> WORK ITEM: Across the records that follow, count each line holding "camera", and write only the total.

========================================

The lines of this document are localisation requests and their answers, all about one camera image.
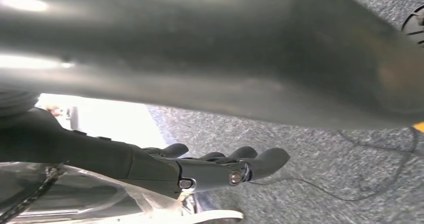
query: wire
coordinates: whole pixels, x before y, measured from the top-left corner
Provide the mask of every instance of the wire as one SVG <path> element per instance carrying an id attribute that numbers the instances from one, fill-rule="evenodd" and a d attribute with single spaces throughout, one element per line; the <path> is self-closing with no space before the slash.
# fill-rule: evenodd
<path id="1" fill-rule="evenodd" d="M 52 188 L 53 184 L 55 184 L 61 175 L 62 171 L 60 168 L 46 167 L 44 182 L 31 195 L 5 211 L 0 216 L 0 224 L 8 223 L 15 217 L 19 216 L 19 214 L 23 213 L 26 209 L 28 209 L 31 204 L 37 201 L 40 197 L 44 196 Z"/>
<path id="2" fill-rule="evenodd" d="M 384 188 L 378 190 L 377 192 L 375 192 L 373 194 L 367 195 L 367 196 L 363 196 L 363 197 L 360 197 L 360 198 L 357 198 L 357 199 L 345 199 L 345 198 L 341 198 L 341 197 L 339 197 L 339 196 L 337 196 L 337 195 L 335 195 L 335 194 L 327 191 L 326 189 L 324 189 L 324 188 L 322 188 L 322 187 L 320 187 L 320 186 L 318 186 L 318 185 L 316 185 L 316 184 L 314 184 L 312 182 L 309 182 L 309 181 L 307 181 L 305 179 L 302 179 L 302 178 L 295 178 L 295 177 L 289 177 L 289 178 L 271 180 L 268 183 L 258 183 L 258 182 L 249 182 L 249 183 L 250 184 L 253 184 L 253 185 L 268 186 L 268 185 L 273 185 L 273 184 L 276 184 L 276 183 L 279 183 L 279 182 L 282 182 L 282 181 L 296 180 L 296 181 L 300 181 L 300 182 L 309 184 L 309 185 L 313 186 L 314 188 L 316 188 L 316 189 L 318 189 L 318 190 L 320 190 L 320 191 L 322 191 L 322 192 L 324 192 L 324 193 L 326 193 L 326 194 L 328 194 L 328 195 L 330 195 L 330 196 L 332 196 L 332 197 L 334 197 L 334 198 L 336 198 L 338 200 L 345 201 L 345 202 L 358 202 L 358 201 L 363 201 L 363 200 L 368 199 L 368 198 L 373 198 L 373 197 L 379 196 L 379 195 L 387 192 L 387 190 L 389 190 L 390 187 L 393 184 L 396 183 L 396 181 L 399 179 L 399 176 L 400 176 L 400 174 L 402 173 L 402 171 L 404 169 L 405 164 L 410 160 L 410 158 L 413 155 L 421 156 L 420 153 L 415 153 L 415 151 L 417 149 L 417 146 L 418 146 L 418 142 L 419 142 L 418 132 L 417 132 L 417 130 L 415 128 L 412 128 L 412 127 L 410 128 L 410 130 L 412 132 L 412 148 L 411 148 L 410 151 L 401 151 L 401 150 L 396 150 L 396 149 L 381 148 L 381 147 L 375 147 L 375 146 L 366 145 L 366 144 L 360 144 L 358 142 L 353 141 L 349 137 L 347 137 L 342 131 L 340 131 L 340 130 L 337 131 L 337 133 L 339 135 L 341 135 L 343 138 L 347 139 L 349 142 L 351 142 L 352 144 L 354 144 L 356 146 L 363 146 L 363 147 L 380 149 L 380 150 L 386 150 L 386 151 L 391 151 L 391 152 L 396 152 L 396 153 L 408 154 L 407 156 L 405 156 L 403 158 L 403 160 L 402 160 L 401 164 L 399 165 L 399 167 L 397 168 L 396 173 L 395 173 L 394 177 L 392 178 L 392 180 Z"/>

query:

========================================

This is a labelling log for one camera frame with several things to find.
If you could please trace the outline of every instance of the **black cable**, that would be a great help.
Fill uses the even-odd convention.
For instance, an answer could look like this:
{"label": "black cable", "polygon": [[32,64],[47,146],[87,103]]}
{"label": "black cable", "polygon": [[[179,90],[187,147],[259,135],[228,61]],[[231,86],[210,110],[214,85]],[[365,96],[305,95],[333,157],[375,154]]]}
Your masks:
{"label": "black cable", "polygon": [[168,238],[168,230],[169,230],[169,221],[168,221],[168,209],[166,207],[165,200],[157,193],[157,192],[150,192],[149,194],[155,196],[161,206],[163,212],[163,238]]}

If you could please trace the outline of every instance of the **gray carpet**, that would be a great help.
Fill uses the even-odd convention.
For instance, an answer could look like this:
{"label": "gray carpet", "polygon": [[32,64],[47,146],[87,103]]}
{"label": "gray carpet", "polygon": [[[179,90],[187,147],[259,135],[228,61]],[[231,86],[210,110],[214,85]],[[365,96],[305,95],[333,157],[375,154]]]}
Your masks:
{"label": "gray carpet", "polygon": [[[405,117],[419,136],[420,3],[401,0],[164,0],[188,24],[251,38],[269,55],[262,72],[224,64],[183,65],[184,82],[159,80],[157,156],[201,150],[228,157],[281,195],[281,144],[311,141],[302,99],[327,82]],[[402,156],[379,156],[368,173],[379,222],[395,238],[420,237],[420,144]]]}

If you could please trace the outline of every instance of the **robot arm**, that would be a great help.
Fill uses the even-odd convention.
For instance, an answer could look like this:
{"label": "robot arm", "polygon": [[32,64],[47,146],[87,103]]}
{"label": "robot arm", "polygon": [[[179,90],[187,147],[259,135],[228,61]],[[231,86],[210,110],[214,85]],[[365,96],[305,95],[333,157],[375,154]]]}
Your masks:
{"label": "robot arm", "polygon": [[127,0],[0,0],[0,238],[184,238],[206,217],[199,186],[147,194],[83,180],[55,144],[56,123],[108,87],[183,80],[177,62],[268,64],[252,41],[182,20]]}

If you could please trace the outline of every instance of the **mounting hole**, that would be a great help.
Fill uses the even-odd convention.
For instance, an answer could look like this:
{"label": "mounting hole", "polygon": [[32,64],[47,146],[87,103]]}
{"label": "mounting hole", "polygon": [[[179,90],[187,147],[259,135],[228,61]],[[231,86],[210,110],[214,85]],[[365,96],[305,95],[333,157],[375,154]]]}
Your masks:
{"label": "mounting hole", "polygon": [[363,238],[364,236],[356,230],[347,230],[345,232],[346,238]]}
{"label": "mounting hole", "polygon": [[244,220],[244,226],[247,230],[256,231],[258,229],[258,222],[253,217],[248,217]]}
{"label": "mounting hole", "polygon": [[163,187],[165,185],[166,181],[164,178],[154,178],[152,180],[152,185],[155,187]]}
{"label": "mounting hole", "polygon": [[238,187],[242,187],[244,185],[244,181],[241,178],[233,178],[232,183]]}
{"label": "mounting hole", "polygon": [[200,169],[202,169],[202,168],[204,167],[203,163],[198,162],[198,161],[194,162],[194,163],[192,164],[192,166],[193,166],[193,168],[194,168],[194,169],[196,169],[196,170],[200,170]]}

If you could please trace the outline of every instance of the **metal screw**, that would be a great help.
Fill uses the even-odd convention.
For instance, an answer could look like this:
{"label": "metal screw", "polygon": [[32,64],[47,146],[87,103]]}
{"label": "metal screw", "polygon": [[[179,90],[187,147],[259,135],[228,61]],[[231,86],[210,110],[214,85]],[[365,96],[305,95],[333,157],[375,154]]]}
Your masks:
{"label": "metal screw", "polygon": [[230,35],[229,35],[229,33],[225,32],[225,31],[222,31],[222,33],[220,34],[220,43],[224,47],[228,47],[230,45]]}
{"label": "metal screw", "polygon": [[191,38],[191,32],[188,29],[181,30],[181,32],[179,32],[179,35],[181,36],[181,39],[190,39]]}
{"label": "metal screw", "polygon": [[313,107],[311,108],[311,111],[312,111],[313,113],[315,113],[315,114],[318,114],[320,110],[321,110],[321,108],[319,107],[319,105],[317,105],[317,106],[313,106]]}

========================================

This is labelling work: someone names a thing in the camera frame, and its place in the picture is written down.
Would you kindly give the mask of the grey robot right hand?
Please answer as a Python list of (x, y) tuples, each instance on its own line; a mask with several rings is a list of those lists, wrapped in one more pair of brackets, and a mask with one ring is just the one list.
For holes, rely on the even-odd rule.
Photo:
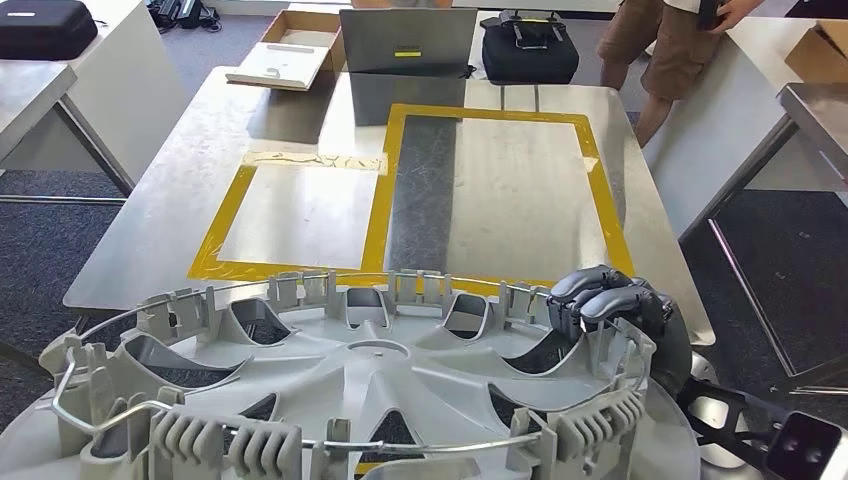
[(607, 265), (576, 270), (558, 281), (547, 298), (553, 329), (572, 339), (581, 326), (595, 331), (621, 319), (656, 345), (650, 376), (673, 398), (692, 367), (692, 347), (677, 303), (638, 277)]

========================================

> RESPONSE FOR THIS EXERCISE: 3